Friday, Mar. 21, 1969
Fangs a Lot
It was only last fall that an improbable little part-island, part-mainland Spanish territory in Africa won its independence and sidled into the world's consciousness as the 126th member of the United Nations. The omens could not have been brighter. Spanish U.N. Ambassador Don Jaime de Pinies applauded "the splendid example of peaceful independence" set by tiny Equatorial Guinea, and in return the nation's U.N. ambassador, Saturnine Ibongo lyanga, said his countrymen hoped to be "an Iberian bridge to Africa." All differences seemed ironed out between the 60,000 Fangs of underdeveloped Rio Muni, the mainland wing, and the 8,000 Bubis of the prosperous island of Fernando Poo. Francisco Macias Nguema, 45, was elected President, and his fellow Fang, cosmopolitan Atanasio Ndongo, 41, became Foreign Minister. Then, unhappily, the Fangs fell out.
Macias, a sleepy-eyed, impetuous demagogue, noted that Spanish officials in Bata, the capital, had had the temerity to fly three Spanish flags over official buildings--one beyond the quota. Late in February, he sent his personal guard to haul one flag down. When the Spanish ambassador dropped by to discuss the matter, Macias ordered him out of his office and cabled Madrid to demand that he be recalled. A few days later, Foreign Minister Ndongo and U.N. Ambassador Ibongo (also a Fang) arrived in Bata and the situation deteriorated still further.

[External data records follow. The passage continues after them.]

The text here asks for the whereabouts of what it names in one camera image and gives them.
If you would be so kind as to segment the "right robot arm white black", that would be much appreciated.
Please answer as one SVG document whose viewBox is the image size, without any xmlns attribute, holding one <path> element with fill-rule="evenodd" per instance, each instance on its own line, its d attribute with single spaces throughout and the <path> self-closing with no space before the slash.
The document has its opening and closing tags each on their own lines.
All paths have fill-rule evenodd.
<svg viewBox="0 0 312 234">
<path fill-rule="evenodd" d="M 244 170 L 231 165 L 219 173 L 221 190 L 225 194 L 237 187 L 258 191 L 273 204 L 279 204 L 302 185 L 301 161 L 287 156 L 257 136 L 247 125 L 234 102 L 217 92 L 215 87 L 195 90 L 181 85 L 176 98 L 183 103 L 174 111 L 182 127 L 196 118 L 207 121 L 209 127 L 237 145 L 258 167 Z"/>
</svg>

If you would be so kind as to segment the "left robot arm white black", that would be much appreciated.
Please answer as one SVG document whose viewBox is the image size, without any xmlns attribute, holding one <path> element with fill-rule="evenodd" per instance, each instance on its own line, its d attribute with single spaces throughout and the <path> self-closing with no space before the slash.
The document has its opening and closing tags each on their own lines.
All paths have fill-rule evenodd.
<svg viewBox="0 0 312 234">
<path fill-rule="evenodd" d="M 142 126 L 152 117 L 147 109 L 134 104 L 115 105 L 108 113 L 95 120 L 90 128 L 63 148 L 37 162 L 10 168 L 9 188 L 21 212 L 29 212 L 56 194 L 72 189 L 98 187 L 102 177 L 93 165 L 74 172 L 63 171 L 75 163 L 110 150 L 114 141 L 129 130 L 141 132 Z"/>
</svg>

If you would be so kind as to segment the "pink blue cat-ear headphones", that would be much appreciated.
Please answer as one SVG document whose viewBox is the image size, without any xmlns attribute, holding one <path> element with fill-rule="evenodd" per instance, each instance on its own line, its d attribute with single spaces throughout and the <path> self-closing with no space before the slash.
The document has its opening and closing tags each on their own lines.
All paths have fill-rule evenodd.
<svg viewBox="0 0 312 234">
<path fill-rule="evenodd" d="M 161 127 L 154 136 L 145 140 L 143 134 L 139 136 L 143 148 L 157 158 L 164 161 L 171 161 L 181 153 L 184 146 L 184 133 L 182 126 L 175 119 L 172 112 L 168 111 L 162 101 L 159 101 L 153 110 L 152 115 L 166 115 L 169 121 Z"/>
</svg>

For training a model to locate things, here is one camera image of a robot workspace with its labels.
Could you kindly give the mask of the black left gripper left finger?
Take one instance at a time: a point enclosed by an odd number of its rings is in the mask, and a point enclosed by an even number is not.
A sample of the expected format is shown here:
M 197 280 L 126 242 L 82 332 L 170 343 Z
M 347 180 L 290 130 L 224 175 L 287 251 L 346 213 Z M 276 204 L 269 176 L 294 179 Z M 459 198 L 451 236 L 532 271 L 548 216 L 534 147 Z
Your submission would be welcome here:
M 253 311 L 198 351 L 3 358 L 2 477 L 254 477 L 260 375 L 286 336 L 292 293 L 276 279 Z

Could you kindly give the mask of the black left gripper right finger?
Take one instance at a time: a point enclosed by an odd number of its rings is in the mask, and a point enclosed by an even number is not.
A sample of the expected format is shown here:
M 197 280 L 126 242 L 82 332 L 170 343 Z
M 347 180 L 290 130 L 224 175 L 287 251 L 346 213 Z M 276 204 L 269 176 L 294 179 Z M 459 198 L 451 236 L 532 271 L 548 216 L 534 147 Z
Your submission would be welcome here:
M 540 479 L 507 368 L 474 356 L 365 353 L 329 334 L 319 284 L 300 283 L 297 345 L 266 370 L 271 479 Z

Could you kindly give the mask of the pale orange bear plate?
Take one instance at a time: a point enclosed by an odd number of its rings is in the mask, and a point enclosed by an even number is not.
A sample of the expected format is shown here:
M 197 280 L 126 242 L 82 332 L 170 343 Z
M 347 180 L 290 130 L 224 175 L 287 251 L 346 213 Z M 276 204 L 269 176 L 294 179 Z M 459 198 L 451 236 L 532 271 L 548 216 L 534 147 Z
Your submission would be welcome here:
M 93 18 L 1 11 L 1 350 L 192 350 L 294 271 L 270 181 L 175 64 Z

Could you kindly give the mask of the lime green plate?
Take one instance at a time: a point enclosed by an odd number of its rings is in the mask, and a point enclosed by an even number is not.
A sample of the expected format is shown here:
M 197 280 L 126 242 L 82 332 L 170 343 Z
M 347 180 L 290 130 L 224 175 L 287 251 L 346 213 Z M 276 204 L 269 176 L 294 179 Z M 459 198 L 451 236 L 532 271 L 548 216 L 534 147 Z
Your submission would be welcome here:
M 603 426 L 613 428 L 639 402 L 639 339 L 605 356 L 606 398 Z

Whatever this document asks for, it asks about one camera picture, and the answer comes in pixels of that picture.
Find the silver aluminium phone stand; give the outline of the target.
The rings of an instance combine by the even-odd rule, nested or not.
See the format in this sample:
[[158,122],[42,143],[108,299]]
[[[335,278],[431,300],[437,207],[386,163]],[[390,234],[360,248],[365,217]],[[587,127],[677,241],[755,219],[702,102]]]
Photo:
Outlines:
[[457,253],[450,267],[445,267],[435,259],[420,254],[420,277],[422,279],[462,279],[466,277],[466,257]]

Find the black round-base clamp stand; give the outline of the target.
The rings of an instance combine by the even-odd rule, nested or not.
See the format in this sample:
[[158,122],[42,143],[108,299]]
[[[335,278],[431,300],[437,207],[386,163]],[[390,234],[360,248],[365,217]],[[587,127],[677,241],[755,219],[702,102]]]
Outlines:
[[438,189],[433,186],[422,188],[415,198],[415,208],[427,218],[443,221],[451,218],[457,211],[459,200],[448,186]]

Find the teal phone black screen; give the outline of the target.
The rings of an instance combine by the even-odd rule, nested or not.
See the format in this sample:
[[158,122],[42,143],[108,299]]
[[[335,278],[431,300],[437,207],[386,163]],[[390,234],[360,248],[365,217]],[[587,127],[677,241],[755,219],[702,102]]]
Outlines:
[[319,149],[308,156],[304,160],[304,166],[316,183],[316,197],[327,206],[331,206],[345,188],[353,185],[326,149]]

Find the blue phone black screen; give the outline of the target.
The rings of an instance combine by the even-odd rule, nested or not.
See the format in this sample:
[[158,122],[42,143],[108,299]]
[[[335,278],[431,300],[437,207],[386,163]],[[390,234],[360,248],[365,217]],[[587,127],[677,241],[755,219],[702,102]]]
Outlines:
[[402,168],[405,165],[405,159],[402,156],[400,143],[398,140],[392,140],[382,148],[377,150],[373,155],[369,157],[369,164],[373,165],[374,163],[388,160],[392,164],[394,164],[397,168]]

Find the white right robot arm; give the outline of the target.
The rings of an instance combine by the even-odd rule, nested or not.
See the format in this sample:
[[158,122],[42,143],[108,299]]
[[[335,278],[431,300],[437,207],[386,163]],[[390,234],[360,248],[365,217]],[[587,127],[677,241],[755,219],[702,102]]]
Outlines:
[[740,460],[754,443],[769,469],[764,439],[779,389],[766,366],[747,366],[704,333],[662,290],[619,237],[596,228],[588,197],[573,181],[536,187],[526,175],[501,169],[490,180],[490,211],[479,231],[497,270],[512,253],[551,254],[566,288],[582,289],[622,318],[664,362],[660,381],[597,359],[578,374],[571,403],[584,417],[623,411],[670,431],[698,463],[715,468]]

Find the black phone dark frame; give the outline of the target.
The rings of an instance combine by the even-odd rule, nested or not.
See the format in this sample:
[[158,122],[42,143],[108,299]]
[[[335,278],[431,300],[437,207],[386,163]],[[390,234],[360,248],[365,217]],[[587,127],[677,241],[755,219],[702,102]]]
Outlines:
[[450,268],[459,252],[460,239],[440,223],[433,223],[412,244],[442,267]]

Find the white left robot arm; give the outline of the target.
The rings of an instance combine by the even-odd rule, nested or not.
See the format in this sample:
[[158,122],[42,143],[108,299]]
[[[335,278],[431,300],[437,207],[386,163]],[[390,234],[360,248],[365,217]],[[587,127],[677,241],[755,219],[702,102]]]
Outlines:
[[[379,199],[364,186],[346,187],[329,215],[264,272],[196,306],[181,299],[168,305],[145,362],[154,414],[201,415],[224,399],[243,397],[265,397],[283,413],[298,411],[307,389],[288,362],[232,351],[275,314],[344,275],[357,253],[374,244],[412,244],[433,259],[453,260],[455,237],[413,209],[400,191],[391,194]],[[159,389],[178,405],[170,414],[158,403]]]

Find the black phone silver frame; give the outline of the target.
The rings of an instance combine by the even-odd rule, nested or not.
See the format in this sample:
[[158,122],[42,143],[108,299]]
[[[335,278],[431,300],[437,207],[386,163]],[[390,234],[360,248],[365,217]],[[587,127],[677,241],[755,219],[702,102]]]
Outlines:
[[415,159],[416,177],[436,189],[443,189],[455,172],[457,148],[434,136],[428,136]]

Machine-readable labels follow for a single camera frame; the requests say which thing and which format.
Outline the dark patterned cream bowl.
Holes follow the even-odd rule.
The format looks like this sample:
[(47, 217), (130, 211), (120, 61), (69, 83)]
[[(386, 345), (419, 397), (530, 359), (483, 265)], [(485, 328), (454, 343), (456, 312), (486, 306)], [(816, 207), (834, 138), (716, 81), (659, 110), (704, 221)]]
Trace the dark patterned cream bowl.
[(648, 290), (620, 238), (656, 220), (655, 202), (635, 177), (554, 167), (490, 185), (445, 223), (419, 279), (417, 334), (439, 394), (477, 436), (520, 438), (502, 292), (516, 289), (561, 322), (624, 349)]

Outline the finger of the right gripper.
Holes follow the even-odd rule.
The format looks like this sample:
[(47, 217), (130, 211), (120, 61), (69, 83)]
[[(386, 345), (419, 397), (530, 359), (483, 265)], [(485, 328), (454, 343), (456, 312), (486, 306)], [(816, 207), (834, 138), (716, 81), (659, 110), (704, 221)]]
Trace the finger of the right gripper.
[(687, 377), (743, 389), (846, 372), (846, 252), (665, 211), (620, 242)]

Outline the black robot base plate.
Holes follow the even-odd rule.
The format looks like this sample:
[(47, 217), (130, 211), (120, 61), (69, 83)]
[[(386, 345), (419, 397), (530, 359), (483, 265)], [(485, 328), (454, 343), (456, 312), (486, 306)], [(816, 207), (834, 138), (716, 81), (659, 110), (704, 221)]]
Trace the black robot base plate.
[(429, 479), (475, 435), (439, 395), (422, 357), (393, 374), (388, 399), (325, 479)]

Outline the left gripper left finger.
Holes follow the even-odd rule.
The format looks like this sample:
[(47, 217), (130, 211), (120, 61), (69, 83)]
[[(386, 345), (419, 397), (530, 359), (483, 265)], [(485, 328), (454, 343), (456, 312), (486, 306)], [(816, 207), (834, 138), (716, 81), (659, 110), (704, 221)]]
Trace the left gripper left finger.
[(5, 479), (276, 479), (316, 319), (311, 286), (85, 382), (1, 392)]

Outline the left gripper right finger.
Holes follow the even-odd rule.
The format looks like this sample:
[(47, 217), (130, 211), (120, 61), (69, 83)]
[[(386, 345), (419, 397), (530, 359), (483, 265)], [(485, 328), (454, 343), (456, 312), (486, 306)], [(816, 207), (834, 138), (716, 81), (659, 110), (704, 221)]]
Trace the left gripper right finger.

Ndongo tried to mount a golpe (coup) against Macias, who, at the time, was out of town delivering a series of tirades against Spanish "exploiters." Well aware that without Spanish financial aid (which runs to nearly $8,000,000 a year), Equatorial Guinea would find itself in serious difficulty, Ndongo moved into the President's office, after doing his best to assure himself of military support. The assurances proved illusory. As Macias now tells it, Ndongo became so frightened when Macias returned that he leaped from the office's window and broke a leg. Ibongo, also in the office, was arrested. The coup, without a leg to stand-on, collapsed.
The political unrest, combined with Macias' increasingly anti-Spanish attitude, was enough to persuade more than 2,000 Spaniards to flee the country. According to Macias, Ibongo poisoned himself in prison, though some Spaniards maintain he was beaten to death in his cell. Spokesmen for Macias said Ndongo was being treated in a Bata hospital. The 260-man Spanish garrison still remains. Macias, after first ordering them to leave, seems to trust his own troops no longer.